▶ What the task requires:
Write the data out again exactly, with no pictures.

***

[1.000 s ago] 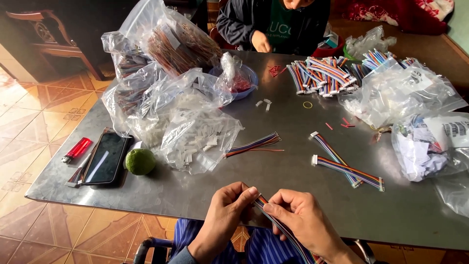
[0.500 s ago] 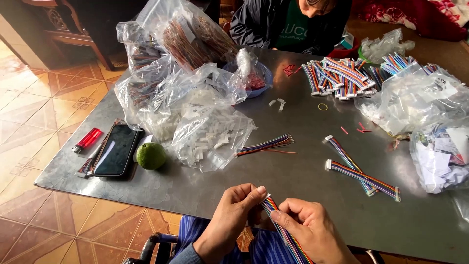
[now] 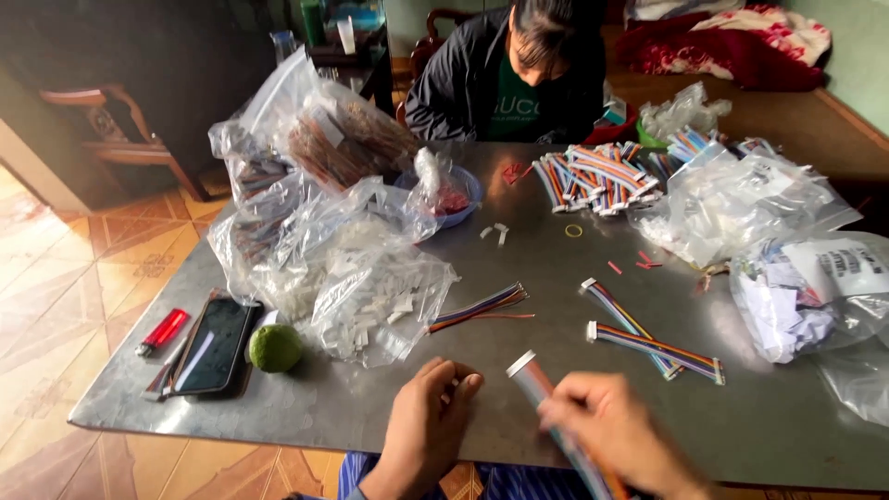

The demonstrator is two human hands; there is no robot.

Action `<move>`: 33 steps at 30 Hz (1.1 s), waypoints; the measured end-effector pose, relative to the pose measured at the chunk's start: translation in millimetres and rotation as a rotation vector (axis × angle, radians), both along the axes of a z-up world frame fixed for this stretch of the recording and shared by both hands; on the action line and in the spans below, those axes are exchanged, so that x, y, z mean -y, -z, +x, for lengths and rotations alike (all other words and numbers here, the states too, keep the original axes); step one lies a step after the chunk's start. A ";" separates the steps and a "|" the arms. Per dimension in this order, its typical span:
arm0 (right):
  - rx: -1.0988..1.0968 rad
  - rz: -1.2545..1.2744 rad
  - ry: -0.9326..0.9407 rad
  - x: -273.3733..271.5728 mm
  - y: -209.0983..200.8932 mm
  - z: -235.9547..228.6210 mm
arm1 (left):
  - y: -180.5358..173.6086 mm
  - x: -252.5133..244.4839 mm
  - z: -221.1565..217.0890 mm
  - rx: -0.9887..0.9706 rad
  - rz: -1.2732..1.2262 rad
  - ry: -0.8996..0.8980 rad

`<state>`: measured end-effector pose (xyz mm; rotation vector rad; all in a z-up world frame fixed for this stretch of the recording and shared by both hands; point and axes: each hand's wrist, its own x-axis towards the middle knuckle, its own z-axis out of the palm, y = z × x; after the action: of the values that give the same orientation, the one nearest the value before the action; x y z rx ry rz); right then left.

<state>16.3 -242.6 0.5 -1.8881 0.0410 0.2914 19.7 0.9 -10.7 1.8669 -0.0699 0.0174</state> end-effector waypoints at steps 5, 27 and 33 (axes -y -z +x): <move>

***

▶ Task output:
[1.000 s ago] 
[0.500 s ago] 
[now] 

The demonstrator is two human hands; there is no robot.

Action `<move>`: 33 steps at 30 Hz (1.1 s), waypoints; the measured end-effector pose, relative to the pose measured at the chunk's start: translation in millimetres and rotation as a rotation vector (axis × angle, radians), both along the axes of a z-up world frame fixed for this stretch of the recording and shared by both hands; on the action line and in the spans below, those axes are exchanged, so that x, y, z mean -y, -z, +x, for lengths and rotations alike (all other words and numbers here, the states too, keep the original axes); step one lies a step after the chunk's start. A ";" separates the steps and a "|" the arms. Per dimension in this order, its typical span:
arm0 (right):
  - rx: -1.0988..1.0968 rad
  - rz: -1.2545..1.2744 rad
  - ry: -0.9326..0.9407 rad
  - x: -273.3733..271.5728 mm
  - y: -209.0983..200.8932 mm
  - z: -235.9547..228.6210 mm
arm1 (left):
  - y: -180.5358..173.6086 mm
  - x: -252.5133..244.4839 mm
  - z: -221.1565..217.0890 mm
  - rx: -0.9887..0.9706 rad
  - rz: -1.2732..1.2262 rad
  - ry: -0.8996..0.8980 rad

`<state>`: measured end-effector pose (xyz mm; rotation vector rad; all in a z-up world frame fixed for this stretch of the recording and shared by both hands; point and axes: each hand's wrist, its own x-axis towards the middle knuckle, its own z-axis out of the palm, y = z × x; after the action: of the values that give the same orientation, the one nearest the value before the action; x y z rx ry rz); right then left.

<state>16.3 -242.6 0.5 -1.8881 0.0410 0.2914 19.7 0.9 -10.7 1.8669 -0.0699 0.0174</state> end-effector waypoints at steps 5, 27 and 33 (axes -y -z +x): <move>

Besides this answer, the exercise requires nothing else.